The microorganisms in your gut microbiome feed on a special type of fibre called ‘Prebiotics’, which we cannot digest but bacteria in your gut use as food. It helps them to multiply and perform their normal functions like processing nutrients or delivering energy to the body. Prebiotics are typically found in things like chicory root, garlic, onions, asparagus, bran, and oats, but it can be hard to get the 5g+ that is recommended**.


These are the healthy bacteria*** that are present in yoghurts, and fermented foods like Sauerkraut and Kombucha, but can also be added to your diet through dietary supplements. Look for multiple strains of probiotics and ideally > 4 billion cultures.


Some fibres do not have a ‘prebiotic’ effect but help in moving food and waste through your digestive system and keeping you regular. A healthy diet rich in whole grains and vegetables such as the Six Pack Revolution plan is ideal, but in some cases, you may need a little extra ‘help’ and a fibre supplement can make a significant difference.

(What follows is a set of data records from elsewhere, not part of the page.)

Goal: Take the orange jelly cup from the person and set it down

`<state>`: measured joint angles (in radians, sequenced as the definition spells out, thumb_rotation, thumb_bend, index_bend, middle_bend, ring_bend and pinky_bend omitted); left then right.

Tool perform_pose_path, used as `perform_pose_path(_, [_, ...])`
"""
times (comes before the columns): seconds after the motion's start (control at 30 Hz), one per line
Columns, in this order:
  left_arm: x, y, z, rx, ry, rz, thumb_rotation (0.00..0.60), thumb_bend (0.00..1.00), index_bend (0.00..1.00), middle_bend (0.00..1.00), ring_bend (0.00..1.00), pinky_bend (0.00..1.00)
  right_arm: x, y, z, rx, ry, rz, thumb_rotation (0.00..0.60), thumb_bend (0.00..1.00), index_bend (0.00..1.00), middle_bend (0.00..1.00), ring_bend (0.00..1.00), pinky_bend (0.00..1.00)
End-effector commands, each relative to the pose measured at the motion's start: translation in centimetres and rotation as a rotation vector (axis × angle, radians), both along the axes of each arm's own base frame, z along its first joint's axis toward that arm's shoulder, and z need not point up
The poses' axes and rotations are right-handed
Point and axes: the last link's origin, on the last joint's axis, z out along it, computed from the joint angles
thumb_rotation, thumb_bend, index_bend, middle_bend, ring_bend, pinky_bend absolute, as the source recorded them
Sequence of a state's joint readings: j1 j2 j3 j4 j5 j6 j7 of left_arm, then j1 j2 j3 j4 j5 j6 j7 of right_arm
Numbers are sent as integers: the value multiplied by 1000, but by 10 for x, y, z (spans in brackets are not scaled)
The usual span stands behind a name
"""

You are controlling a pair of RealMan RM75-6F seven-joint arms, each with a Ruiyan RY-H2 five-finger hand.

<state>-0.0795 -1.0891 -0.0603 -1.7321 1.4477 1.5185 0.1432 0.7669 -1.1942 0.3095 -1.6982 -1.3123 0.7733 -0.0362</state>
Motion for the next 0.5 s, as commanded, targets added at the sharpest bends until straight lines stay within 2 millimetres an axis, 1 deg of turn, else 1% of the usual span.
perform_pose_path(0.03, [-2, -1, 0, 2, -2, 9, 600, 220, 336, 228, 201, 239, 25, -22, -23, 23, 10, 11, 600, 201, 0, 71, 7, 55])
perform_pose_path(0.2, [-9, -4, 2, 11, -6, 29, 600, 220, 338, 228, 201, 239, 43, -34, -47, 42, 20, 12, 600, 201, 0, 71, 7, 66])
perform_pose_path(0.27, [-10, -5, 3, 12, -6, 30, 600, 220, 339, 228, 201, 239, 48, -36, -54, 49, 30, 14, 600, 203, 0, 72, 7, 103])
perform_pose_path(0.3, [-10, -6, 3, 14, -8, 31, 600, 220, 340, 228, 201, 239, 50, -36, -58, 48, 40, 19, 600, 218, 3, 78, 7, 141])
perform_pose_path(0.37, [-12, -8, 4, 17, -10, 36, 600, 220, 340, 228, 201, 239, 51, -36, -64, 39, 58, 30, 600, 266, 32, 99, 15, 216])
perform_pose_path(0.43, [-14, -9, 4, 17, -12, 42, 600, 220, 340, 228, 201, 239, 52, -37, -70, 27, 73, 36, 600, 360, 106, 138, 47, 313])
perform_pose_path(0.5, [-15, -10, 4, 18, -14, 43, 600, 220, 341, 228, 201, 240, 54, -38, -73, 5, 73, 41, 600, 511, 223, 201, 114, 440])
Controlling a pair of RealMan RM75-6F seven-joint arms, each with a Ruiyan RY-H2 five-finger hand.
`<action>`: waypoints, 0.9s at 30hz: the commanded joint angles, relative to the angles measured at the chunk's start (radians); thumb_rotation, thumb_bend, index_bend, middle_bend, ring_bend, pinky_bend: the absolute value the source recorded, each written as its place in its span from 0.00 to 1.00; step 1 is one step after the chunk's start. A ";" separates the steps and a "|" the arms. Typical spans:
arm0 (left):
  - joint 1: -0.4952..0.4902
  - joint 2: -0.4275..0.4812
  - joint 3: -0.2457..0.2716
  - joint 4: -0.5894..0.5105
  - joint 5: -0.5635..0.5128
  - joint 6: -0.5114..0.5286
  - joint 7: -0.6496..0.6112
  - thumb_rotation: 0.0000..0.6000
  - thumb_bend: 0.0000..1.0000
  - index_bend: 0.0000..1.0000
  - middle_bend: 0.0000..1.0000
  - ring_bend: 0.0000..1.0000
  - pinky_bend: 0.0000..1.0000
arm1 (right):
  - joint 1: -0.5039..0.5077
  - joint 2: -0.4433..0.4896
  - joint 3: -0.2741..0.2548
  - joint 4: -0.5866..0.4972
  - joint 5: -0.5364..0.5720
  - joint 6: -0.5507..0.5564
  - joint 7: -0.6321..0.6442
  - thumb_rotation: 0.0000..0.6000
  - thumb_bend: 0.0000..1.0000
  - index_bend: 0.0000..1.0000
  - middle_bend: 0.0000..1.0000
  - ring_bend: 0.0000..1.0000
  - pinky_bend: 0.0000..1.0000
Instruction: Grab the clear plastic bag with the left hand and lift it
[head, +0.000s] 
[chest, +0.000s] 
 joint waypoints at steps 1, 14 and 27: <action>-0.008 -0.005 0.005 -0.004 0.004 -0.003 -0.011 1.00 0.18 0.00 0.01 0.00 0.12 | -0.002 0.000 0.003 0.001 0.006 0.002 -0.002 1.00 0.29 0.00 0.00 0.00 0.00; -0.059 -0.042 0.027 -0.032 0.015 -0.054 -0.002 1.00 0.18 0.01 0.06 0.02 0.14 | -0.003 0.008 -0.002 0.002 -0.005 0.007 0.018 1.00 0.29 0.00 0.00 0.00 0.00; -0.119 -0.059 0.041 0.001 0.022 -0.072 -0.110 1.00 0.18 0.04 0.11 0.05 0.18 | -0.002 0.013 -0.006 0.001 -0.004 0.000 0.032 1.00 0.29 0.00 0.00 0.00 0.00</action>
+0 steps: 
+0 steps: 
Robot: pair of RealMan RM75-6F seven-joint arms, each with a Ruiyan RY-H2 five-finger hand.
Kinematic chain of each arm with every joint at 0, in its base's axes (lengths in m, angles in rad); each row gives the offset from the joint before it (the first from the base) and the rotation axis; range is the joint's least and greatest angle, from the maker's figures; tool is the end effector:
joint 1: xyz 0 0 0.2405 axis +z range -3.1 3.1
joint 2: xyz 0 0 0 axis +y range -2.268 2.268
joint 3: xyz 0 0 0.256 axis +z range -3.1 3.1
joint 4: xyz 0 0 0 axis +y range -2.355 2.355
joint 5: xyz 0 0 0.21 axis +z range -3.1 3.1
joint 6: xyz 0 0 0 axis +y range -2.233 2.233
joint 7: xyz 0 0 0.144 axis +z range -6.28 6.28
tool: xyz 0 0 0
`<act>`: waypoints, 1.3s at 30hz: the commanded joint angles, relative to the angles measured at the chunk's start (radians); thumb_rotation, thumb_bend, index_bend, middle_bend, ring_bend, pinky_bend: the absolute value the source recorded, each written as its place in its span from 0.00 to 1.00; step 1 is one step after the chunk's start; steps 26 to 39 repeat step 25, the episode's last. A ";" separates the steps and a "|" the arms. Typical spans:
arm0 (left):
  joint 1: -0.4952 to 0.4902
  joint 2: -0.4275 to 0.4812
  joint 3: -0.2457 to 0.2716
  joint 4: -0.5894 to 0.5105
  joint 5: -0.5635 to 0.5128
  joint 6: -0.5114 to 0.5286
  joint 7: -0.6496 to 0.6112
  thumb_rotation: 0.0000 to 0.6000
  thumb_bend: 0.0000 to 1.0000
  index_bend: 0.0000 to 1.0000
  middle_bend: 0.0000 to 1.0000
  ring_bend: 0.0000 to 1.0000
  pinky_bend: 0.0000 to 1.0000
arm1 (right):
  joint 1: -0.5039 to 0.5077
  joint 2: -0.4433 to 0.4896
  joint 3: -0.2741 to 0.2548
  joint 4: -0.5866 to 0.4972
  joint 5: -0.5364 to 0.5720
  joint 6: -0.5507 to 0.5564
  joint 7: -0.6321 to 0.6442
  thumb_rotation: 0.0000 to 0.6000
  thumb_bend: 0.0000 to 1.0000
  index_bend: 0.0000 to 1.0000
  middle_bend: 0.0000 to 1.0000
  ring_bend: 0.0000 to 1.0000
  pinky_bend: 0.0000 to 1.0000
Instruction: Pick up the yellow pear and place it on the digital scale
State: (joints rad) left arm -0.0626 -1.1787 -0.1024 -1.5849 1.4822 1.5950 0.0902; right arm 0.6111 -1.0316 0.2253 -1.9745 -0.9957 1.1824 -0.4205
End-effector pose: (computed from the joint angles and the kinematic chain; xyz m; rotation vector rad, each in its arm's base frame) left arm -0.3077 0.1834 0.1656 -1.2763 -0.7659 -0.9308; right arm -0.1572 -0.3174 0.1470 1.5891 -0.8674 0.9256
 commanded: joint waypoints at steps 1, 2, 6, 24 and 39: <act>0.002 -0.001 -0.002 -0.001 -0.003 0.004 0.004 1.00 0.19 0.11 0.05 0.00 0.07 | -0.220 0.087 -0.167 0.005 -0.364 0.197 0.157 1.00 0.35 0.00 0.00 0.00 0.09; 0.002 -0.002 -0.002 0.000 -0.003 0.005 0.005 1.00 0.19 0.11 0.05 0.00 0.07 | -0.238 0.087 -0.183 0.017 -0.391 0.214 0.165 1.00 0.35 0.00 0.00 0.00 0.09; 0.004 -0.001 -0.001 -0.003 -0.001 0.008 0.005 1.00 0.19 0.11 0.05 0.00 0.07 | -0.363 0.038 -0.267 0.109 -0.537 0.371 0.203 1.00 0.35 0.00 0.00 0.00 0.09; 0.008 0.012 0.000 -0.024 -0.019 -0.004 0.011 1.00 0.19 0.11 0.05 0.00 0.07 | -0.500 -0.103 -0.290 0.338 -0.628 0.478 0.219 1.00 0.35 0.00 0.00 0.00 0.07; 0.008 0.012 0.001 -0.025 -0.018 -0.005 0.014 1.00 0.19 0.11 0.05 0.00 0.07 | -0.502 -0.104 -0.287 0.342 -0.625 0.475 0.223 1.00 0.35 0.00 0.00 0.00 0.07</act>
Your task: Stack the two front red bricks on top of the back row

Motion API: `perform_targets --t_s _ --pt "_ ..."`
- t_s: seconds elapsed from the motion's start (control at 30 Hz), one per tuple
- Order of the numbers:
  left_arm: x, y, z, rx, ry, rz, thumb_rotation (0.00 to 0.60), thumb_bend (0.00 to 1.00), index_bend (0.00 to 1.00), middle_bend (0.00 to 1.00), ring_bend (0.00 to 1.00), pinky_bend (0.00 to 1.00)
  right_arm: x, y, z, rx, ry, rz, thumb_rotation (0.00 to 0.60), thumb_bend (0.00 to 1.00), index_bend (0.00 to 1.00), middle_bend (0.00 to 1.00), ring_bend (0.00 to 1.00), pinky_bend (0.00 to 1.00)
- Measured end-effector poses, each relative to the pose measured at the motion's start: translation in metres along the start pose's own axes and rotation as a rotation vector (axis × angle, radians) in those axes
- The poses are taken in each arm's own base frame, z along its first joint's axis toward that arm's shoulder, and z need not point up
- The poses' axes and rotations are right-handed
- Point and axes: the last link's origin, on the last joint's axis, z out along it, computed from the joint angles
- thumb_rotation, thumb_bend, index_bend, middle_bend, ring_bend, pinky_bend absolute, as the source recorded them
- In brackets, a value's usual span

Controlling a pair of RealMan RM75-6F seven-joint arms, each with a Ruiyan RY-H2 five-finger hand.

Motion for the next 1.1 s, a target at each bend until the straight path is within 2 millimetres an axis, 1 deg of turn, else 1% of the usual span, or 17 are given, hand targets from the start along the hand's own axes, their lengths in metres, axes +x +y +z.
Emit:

According to anthropologist and “Rewild” author Jeff Leach, fibre “is the single most important ingredient for improving the diversity of the microbiome”.

Polyphenol-Rich Foods

Polyphenols are naturally occurring compounds in fruits, vegetables, herbs, teas, and dark chocolate. They may increase healthy gut bacteria and support healthy cognition.

Other ways to improve your gut microbiome health are lifestyle changes such as reducing or eliminating alcohol consumption, not smoking, getting plenty of exercise and movement, as well as spending time outdoors… all of which reduce stress which can be a major contributor to microbiome issues.